Certain study designs can enhance our ability to draw causal conclusions from observational data. For instance, one could minimise the impact of genetics by comparing effect sizes for maternal vs paternal BMI [114], and/or leverage within- vs between-family comparisons [115] and sibship analyses [47, 116]. In addition, new developments in statistical techniques (i.e. inverse proportional weighting of marginal structural models [117, 118]) can enhance causal inference.

Mechanistic studies nested within existing cohorts

In the Healthy Start cohort, in vitro studies of mesenchymal stem cells harvested from cord blood in a sample of study participants provided evidence that alterations in β-catenin pathways, expression of genes involved in myocyte growth, amino acid synthesis and oxidative stress link maternal obesity to newborn adiposity and weight gain during infancy [77,78,79,80,81]. Such findings support biological plausibility of observational findings of the positive correlation between maternal and child obesity in this and other cohorts.

Randomised clinical trials

Most randomised clinical trials comprising interventions focused on obesogenic conditions during pregnancy have not been effective in mitigating/reducing GDM or excess GWG [119], or preventing macrosomia [119, 120]. The limited success of these trials point towards a need for interventions prior to conception or earlier in pregnancy. Pre-conception interventions may be difficult to implement among first-time mothers given that half of pregnancies are unplanned [121], and early pregnancy interventions may be similarly challenging given that most women seek prenatal care midway through the first trimester. A potential strategy is to focus on women with a history of obesity, GDM and/or excessive GWG for surveillance and interventions prior to the next pregnancy [122]. In light of several recent studies indicating the importance of the first trimester to both maternal [123] and offspring health [101, 102], interventions on maternal behaviours to moderate weight gain during the first trimester seem promising.

There is also room for improvement in the endpoints targeted by pregnancy trials. For example, directly measured neonatal fat mass rather than birthweight is likely to be more relevant to the development of obesity and type 2 diabetes. Furthermore, longer follow-up of health outcomes beyond birth is warranted to better understand the efficacy of pregnancy trials on chronic disease risk prevention.

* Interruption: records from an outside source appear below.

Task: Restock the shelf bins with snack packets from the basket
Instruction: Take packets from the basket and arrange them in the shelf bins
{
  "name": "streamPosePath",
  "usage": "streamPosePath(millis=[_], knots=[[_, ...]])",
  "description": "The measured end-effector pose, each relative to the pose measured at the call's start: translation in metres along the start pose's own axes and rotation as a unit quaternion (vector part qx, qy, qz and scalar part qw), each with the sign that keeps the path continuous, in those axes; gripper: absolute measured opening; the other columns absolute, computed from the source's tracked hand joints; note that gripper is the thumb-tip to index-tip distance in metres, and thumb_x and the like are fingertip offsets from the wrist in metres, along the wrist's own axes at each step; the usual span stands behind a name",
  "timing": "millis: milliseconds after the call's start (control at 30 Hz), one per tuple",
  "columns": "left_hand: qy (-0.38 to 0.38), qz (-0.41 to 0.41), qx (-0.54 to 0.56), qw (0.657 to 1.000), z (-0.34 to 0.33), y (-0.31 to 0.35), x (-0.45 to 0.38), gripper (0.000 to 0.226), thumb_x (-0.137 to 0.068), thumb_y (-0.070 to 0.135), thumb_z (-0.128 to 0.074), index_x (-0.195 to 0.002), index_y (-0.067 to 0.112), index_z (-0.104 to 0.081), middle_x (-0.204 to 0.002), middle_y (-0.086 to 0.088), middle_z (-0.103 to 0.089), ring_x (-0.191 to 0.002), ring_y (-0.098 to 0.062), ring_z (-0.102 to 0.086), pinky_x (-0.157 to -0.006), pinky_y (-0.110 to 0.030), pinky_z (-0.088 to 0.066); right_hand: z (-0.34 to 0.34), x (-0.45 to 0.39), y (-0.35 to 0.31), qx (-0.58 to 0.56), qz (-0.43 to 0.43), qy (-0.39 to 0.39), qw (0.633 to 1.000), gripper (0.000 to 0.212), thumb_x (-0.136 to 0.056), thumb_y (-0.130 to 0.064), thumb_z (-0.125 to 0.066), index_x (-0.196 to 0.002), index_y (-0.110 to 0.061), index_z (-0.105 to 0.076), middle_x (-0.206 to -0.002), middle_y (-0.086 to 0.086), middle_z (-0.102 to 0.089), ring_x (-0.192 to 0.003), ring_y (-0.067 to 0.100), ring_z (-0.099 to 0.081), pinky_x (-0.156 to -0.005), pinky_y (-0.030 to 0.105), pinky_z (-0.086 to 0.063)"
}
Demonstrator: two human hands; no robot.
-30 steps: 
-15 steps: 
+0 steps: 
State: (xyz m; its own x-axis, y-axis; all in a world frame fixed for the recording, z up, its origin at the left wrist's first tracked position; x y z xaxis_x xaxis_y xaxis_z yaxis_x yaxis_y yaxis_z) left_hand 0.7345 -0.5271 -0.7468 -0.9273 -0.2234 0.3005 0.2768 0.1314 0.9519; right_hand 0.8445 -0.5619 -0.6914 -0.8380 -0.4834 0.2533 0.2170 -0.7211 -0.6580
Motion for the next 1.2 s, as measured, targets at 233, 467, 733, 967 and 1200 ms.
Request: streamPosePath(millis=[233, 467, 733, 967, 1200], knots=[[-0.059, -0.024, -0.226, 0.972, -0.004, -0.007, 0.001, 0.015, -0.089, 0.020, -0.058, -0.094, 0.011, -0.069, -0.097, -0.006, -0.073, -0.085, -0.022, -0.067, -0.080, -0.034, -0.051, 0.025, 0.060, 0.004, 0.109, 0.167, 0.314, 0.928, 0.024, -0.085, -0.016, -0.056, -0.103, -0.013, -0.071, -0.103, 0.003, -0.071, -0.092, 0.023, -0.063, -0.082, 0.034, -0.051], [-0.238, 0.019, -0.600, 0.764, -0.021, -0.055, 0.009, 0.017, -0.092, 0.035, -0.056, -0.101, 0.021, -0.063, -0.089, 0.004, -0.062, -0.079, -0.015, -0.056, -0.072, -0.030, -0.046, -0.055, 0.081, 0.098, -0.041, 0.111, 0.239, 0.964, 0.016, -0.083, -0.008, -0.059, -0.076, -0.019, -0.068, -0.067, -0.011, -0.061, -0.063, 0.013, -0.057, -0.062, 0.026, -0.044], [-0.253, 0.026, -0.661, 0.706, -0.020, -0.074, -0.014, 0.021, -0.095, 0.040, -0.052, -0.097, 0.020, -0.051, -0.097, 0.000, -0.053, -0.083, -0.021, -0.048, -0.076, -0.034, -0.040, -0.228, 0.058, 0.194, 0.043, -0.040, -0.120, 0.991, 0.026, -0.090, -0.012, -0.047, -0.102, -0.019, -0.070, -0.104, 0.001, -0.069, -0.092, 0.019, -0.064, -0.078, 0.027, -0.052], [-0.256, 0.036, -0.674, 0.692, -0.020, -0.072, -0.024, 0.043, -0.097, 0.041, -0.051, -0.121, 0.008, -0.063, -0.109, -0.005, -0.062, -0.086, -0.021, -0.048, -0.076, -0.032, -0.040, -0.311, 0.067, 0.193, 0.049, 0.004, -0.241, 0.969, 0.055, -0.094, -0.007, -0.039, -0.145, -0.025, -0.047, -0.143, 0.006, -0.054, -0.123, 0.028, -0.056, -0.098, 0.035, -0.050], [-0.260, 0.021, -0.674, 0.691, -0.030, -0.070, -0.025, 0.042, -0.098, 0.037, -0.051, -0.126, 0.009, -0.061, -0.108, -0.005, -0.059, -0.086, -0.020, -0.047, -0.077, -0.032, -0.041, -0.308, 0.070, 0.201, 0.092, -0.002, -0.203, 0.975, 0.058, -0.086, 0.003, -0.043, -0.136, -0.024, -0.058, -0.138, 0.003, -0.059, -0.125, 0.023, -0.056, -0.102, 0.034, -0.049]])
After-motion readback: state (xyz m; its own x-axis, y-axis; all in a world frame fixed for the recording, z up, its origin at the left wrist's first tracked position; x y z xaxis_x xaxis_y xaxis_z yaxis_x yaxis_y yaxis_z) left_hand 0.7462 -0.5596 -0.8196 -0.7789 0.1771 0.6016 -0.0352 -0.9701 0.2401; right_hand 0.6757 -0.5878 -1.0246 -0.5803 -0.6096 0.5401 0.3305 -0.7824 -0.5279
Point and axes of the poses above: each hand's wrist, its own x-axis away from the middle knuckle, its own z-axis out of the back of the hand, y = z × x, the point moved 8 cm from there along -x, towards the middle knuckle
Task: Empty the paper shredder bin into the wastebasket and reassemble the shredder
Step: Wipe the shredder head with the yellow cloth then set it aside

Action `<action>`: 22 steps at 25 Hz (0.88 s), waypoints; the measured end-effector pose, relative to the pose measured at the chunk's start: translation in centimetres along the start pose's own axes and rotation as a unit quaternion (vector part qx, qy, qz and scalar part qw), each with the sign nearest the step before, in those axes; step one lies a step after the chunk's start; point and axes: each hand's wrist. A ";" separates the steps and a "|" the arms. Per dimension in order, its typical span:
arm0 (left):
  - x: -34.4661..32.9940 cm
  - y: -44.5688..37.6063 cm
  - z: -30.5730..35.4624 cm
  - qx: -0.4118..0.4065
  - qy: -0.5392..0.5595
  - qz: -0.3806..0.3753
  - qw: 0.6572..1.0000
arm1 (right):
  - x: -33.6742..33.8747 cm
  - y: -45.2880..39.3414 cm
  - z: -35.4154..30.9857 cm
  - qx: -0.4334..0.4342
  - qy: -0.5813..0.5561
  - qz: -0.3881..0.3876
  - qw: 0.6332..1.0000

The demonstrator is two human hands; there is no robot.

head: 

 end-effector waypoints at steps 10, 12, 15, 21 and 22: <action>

Finally, following findings that adequate breastfeeding limits the detrimental effects of GDM exposure [112], promoting breastfeeding among diabetic women may help to reduce obesity-related conditions in high-risk offspring, hopefully breaking the intergenerational cycle of disease.

Summary and conclusions

Youth-onset type 2 diabetes is on the rise, and trends in childhood obesity only partially explain the recent appearance of a condition that was previously confined to adults. Higher maternal BMI entering pregnancy (not simply maternal obesity), maternal hyperglycaemia (even in the absence of overt diabetes), greater GWG (not only excessive GWG according to current guidelines), and greater energy intake during pregnancy are important early-life correlates of excess adiposity and youth-onset type 2 diabetes. Importantly, maternal hyperglycaemia and GDM are associated with precursors of type 2 diabetes (e.g. insulin resistance, reduced disposition index) in offspring, starting as early as late childhood, even after accounting for current body size and/or adiposity, suggesting a specific effect of maternal hyperglycaemia on pancreatic beta cell development and function. Given the overlapping nature of these aspects of developmental overnutrition, and the shared aetiology of obesity and type 2 diabetes, future studies are warranted to disentangle pathways linking specific aspects of developmental overnutrition to obesity and type 2 diabetes risk. Accomplishment of these tasks will inform timing and targets for early interventions with potential to make measurable impacts on population health.